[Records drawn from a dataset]
- Opening Delimiter -

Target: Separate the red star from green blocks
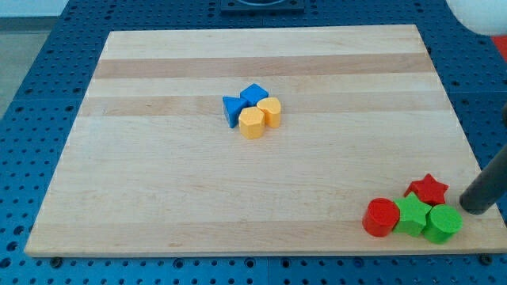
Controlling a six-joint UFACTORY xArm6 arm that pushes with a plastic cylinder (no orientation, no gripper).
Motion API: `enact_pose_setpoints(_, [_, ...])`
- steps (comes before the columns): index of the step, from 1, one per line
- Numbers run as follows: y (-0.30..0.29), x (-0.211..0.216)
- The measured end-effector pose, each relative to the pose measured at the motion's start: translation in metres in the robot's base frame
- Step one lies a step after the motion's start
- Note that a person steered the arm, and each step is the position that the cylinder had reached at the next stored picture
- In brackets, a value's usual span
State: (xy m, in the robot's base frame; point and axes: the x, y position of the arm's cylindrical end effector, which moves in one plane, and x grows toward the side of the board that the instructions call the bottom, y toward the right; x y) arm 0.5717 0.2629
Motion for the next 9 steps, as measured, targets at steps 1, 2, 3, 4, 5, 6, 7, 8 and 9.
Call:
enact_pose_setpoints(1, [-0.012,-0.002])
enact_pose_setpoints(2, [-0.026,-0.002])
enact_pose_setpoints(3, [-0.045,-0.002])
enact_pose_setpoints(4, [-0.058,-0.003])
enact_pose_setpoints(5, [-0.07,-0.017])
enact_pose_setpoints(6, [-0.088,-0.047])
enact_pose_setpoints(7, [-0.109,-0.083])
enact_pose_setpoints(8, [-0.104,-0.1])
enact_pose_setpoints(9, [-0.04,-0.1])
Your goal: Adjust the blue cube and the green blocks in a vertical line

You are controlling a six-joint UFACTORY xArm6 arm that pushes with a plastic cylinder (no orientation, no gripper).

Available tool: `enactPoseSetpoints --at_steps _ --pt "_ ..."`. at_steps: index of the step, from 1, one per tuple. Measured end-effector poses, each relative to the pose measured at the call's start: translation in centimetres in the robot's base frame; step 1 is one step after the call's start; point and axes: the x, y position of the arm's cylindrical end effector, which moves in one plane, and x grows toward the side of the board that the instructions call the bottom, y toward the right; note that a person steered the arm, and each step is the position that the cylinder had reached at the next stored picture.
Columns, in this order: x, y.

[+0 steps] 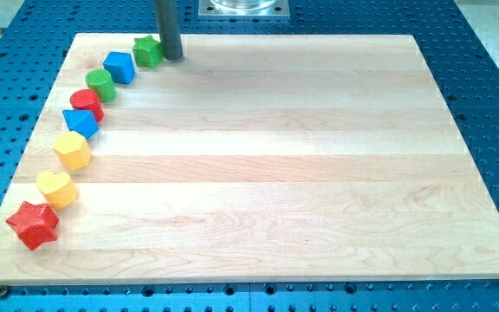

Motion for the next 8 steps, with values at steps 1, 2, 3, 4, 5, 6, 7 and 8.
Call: enactPoseSetpoints --at_steps 1,2,3,4,5,6,7,8 --pt "0.0 -1.8" --pt "0.0 -2.6" --pt "0.3 -0.8" --pt "2.6 -0.3" --pt "4.2 -0.3" --pt "4.2 -0.9" --pt "4.2 -1.5" --pt "4.2 -2.3"
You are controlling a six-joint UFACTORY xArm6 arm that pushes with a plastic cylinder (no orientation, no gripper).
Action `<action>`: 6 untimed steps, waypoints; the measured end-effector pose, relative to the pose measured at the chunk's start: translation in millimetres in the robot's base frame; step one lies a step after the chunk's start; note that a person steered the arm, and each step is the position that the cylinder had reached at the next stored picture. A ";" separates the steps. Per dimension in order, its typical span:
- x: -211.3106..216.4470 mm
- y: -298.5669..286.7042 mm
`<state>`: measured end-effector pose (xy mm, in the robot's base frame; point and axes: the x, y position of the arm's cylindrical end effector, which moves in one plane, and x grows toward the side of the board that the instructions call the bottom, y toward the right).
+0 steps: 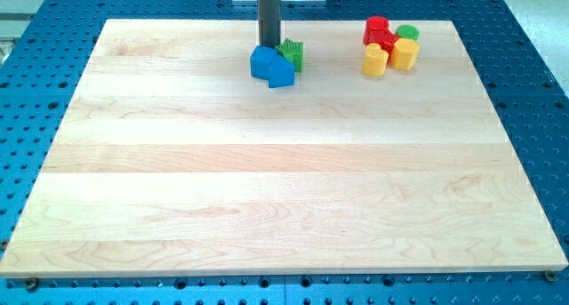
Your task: Move the blue blocks towards the center of the board
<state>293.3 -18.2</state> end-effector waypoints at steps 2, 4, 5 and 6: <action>10.0 12.6; -70.7 64.3; -87.7 96.2; -87.9 165.5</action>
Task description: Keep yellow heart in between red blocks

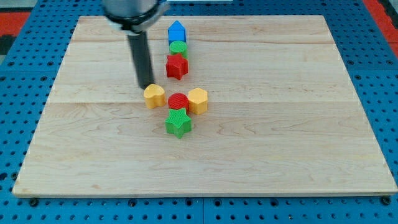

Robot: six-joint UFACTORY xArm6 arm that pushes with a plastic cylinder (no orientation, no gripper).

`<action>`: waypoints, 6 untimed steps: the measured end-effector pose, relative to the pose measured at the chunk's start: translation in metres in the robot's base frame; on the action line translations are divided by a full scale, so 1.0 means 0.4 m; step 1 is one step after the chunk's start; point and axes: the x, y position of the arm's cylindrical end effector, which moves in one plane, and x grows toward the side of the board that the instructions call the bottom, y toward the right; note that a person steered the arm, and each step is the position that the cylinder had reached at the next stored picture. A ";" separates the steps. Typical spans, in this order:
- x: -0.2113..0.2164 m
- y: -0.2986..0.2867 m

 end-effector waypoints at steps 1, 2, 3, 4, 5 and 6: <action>0.115 -0.027; 0.113 0.003; 0.067 0.063; 0.097 0.064; 0.151 0.078; 0.115 0.099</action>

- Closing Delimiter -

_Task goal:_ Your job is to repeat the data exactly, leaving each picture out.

_Answer to this exercise:_
Target: Separate the red star from green blocks
Controlling a six-joint UFACTORY xArm6 arm that pushes with a plastic cylinder (no orientation, no gripper).
Motion API: `enact_pose_setpoints(_, [_, ...])`
- steps (comes before the columns): index of the step, from 1, one per line
- Numbers run as follows: y (-0.30..0.29), x (-0.211..0.216)
- The measured end-effector pose, each relative to the pose measured at the motion's start: translation in metres in the robot's base frame
- Step one lies a step after the motion's start
- Note that a person steered the arm, and each step is the position that the cylinder had reached at the next stored picture
- In brackets, a value's usual span
State: (xy m, in the robot's base frame; point and axes: the x, y position of the arm's cylindrical end effector, which moves in one plane, and x grows toward the side of the board that the instructions call the bottom, y toward the right; x y) arm 0.5717 0.2629
Motion for the next 9 steps, as measured, targets at steps 1, 2, 3, 4, 5, 6, 7, 8 and 9.
Call:
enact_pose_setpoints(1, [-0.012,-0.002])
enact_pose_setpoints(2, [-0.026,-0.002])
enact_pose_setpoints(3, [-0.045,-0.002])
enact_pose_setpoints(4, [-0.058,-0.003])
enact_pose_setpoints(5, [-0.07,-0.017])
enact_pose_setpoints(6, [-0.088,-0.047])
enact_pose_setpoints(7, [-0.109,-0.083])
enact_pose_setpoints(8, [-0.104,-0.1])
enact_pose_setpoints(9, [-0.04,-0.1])
Your goal: Adjust the blue cube and the green blocks in a vertical line

You are controlling a six-joint UFACTORY xArm6 arm that pushes with a plastic cylinder (no orientation, no gripper).

Available tool: `enactPoseSetpoints --at_steps _ --pt "_ ..."`. at_steps: index of the step, from 1, one per tuple. Measured end-effector poses, each relative to the pose measured at the call's start: translation in centimetres in the robot's base frame; step 1 is one step after the call's start; point and axes: the x, y position of the arm's cylindrical end effector, which moves in one plane, and x grows toward the side of the board that the instructions call the bottom, y toward the right; note that a person steered the arm, and each step is the position that the cylinder had reached at the next stored picture.
Columns, in this order: x, y.

[+0 steps] 

Motion for the next 8 steps, with values at steps 1, 2, 3, 4, 5, 6, 7 and 8.
Call: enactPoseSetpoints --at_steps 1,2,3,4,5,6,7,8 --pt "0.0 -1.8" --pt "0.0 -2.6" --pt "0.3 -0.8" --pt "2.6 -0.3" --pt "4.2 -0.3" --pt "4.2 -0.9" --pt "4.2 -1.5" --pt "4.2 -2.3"
You are controlling a six-joint UFACTORY xArm6 arm that pushes with a plastic cylinder (no orientation, no gripper).
Action `<action>`: 6 untimed steps, waypoints; the measured end-effector pose, relative to the pose measured at the chunk's start: translation in millimetres in the robot's base frame; step one lies a step after the chunk's start; note that a person steered the arm, and each step is the position that the cylinder had reached at the next stored picture. A ";" separates the steps. Per dimension in order, its typical span:
- x: -211.3106..216.4470 mm
- y: -298.5669..286.7042 mm
`<state>`: measured end-effector pose (xy mm, in the robot's base frame; point and axes: the x, y position of the arm's cylindrical end effector, which moves in one plane, and x grows toward the side of the board that the instructions call the bottom, y toward the right).
+0 steps: 
Your task: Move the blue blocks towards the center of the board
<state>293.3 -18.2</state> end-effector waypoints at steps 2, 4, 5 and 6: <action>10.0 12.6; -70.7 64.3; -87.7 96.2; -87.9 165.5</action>
Task description: Keep yellow heart in between red blocks


Robot: six-joint UFACTORY xArm6 arm that pushes with a plastic cylinder (no orientation, no gripper).

`<action>`: waypoints, 6 untimed steps: the measured end-effector pose, relative to the pose measured at the chunk's start: translation in metres in the robot's base frame; on the action line translations are divided by a full scale, so 1.0 means 0.4 m; step 1 is one step after the chunk's start; point and axes: the x, y position of the arm's cylindrical end effector, which moves in one plane, and x grows toward the side of the board that the instructions call the bottom, y toward the right; note that a person steered the arm, and each step is the position that the cylinder had reached at the next stored picture. A ";" separates the steps. Typical spans, in this order:
- x: -0.2113..0.2164 m
- y: -0.2986..0.2867 m

 end-effector waypoints at steps 1, 2, 3, 4, 5 and 6: <action>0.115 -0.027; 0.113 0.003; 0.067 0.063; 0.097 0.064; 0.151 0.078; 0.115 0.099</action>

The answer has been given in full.